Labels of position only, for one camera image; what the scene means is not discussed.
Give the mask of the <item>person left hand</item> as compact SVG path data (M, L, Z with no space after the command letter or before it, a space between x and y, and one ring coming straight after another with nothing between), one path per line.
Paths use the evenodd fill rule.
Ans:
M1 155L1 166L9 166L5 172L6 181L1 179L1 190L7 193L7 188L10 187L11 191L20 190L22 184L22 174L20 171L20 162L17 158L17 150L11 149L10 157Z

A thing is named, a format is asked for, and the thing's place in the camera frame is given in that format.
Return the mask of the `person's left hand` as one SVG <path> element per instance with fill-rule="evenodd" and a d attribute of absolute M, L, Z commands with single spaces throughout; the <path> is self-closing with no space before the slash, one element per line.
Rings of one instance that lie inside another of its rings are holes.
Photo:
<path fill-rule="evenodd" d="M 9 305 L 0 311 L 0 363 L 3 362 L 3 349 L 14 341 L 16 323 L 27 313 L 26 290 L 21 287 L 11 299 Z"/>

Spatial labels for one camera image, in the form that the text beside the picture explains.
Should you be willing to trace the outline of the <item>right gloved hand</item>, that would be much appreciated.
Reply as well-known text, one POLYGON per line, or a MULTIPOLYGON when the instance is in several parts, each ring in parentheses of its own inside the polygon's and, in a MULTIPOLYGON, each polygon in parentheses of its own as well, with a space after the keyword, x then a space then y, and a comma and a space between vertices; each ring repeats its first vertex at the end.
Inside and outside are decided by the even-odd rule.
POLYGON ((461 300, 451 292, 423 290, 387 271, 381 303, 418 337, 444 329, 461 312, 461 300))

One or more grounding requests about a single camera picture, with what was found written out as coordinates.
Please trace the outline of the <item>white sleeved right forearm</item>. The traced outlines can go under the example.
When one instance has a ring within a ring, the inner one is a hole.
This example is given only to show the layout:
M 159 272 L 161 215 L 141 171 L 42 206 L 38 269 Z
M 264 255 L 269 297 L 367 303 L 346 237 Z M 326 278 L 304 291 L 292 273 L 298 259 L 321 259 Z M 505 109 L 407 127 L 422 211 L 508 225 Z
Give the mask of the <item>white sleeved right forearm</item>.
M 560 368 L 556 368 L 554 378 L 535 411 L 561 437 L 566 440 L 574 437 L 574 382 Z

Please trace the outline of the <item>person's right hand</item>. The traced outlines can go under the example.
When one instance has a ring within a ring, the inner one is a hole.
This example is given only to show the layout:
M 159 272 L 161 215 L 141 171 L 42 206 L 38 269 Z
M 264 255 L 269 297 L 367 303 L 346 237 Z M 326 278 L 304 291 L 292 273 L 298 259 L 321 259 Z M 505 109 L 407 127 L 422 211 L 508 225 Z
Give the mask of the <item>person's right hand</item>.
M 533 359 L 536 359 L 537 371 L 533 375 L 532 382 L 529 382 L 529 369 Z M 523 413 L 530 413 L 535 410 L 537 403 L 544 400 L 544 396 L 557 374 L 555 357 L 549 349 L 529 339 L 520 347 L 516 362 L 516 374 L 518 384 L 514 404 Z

──────

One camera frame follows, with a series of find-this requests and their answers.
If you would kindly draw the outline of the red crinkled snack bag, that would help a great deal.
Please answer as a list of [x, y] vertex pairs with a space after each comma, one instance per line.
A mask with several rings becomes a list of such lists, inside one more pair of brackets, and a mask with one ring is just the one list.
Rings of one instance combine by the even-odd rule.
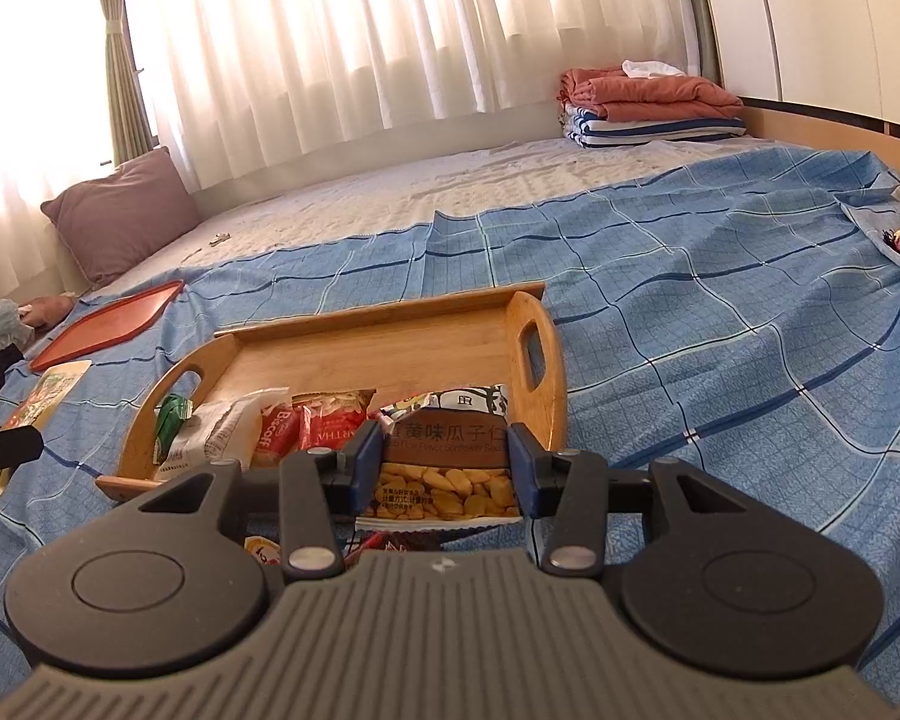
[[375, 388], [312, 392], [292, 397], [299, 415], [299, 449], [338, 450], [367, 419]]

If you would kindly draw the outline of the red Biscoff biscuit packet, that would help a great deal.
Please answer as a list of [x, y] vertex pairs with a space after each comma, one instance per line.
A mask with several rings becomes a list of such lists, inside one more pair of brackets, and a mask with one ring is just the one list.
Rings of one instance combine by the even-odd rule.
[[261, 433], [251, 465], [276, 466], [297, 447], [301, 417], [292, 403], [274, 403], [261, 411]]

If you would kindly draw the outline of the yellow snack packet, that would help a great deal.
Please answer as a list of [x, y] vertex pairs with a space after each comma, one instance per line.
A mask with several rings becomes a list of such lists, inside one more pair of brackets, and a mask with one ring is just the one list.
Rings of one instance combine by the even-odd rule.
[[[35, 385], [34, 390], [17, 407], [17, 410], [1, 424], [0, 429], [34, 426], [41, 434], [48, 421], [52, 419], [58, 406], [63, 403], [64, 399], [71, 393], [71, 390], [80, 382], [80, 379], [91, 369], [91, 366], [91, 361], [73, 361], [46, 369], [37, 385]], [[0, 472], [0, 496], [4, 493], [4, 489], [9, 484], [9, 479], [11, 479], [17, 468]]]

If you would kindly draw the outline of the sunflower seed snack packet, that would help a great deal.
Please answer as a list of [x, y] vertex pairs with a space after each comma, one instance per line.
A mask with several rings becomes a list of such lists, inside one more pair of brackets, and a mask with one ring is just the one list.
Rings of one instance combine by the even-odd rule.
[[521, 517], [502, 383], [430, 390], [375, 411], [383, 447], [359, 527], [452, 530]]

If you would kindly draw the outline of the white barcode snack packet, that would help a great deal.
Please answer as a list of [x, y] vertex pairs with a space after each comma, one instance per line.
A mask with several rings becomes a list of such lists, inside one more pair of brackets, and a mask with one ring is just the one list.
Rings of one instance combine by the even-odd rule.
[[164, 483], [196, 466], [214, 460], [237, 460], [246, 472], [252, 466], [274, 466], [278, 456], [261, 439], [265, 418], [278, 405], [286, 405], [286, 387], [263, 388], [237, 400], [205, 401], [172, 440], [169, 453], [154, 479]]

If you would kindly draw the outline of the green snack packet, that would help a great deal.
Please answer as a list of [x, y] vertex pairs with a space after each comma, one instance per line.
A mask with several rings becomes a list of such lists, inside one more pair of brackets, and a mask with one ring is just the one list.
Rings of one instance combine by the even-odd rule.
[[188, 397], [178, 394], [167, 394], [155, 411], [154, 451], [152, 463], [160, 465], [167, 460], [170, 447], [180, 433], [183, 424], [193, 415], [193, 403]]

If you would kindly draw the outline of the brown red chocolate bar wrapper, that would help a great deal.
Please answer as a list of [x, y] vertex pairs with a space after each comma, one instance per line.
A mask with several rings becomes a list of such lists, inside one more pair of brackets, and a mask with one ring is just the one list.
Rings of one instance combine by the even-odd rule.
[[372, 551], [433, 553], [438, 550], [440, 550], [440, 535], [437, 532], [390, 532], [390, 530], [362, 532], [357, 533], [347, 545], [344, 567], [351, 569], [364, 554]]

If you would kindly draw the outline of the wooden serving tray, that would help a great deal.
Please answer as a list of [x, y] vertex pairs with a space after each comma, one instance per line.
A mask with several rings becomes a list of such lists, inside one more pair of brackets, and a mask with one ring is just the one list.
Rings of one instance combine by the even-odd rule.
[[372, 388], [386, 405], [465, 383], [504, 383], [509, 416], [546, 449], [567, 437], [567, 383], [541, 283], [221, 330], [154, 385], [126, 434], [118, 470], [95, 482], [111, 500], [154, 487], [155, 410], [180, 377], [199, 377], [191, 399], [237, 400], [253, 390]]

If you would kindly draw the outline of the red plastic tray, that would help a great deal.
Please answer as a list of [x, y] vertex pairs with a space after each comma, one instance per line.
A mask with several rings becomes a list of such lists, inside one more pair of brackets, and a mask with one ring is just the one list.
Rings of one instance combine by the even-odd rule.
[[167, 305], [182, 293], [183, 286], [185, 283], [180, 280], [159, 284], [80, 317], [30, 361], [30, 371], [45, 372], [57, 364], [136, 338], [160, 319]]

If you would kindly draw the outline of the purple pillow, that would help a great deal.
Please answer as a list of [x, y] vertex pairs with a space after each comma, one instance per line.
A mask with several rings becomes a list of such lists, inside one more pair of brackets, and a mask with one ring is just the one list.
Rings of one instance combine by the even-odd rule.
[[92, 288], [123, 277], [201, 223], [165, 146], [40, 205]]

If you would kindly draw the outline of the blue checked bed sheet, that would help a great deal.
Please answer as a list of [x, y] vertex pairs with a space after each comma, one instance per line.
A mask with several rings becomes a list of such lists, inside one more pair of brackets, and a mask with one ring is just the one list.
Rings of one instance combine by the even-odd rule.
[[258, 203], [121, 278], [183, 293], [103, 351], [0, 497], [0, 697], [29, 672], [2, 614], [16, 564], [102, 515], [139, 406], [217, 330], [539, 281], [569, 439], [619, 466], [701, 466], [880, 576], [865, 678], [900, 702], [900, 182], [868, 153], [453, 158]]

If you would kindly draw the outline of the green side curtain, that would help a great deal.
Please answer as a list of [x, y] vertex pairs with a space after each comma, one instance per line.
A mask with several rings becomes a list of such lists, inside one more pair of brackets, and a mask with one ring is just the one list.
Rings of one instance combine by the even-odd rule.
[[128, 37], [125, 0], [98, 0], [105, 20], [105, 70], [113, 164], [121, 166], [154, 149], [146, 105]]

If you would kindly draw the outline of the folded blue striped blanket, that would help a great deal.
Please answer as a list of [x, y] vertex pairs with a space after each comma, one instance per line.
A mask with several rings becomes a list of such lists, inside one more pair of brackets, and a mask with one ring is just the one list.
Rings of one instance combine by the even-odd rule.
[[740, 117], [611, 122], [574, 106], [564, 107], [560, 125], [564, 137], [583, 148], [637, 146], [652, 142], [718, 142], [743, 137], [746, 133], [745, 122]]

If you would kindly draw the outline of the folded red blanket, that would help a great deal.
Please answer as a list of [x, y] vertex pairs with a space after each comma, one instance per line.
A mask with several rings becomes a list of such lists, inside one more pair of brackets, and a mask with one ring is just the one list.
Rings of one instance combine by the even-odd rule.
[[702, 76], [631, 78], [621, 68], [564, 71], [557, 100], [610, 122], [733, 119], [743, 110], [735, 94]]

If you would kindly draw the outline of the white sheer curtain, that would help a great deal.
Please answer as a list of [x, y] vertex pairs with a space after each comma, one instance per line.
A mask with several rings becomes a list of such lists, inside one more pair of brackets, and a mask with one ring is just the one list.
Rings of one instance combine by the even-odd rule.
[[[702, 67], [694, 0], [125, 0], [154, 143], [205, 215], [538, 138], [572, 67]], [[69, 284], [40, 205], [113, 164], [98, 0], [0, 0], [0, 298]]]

──────

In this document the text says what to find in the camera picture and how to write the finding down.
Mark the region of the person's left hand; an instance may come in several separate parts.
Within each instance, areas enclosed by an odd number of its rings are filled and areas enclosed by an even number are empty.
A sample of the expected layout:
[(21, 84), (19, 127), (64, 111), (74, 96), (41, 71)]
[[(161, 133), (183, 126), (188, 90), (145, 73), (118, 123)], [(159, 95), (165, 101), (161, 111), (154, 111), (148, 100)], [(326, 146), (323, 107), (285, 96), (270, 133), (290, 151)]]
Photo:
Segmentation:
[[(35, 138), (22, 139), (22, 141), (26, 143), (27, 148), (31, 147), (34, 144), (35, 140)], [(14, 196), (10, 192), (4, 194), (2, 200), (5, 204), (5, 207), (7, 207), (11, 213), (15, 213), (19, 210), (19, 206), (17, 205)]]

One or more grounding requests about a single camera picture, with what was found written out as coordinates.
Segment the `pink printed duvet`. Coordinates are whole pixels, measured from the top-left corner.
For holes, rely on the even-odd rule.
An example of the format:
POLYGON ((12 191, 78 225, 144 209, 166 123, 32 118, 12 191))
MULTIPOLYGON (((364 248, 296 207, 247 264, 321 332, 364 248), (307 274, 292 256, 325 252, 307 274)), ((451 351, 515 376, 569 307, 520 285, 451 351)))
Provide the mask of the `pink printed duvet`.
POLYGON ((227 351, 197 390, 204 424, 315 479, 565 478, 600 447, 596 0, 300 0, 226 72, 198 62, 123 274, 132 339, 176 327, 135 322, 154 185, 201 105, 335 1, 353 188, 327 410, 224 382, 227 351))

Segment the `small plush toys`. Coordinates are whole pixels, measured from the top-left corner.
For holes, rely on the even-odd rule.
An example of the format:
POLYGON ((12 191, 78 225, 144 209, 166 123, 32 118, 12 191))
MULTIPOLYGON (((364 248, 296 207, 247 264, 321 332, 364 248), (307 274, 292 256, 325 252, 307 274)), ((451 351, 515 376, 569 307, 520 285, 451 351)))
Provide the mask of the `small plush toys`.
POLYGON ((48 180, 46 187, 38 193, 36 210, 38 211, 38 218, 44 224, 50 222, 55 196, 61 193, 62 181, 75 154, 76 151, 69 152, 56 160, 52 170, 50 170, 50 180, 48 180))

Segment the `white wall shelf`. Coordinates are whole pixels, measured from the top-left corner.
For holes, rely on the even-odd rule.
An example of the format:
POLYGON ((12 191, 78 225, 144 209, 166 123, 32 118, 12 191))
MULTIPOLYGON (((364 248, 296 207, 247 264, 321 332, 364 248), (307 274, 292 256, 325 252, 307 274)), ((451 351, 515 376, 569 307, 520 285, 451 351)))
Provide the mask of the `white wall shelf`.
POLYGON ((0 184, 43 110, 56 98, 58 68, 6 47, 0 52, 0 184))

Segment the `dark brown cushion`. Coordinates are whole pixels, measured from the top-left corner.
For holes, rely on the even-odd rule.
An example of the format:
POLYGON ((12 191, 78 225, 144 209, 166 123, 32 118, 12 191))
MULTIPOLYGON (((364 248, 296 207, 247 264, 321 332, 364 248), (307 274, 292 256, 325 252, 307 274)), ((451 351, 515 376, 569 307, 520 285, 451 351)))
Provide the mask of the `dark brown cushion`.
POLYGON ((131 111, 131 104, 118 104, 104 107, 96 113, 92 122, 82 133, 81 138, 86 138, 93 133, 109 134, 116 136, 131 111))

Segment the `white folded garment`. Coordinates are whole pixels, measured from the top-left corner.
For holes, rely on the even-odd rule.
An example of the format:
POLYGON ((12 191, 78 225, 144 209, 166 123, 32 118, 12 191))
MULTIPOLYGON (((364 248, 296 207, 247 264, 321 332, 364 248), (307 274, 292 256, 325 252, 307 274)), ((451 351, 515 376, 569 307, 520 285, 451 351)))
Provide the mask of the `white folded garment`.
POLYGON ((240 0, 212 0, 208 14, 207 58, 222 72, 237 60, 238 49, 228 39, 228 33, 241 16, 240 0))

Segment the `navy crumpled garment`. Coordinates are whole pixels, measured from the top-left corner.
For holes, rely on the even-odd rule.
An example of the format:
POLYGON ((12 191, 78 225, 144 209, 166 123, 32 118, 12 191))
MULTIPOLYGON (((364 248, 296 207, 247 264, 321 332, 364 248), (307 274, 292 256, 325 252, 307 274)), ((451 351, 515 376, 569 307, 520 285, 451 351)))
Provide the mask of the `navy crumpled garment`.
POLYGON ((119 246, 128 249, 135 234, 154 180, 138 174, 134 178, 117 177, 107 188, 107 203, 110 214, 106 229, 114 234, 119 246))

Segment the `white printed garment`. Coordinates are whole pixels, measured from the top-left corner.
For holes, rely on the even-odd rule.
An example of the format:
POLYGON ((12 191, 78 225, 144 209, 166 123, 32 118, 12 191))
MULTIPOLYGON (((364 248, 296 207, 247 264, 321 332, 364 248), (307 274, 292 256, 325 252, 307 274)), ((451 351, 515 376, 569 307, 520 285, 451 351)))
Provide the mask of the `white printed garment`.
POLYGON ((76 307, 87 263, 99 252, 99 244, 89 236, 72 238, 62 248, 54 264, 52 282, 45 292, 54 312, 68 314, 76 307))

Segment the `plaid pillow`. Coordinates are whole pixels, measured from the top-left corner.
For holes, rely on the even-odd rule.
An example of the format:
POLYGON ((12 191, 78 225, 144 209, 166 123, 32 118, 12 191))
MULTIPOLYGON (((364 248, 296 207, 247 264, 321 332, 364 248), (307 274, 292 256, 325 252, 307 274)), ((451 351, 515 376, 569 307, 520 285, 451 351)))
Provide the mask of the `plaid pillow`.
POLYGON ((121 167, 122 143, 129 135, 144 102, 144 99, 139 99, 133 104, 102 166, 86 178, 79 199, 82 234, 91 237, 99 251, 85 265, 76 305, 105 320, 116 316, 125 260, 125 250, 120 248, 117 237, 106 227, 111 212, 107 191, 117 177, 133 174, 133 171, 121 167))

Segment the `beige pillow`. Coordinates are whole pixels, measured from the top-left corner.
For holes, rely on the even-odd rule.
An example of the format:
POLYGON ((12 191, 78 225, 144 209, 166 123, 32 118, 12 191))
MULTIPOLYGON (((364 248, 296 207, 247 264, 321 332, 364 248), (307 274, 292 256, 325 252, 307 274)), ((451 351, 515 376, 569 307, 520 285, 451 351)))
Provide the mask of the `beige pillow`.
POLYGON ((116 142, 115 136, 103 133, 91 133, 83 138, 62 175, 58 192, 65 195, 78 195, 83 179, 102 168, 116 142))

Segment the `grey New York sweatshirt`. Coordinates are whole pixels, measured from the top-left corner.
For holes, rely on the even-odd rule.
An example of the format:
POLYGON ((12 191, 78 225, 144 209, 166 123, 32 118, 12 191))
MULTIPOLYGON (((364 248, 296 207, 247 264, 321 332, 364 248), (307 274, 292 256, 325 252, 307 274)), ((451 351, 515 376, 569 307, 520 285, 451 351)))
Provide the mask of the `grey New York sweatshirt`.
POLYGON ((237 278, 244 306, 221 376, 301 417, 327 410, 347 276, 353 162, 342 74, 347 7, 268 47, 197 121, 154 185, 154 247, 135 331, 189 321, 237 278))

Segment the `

──────

◆ **Exercise description**
Check each line above for the word "blue" and copy every line that has it.

◆ **Reply**
If you would kindly draw the outline of the blue checked bed sheet, that would help a great deal.
If you would kindly draw the outline of the folded blue striped blanket, that would help a great deal.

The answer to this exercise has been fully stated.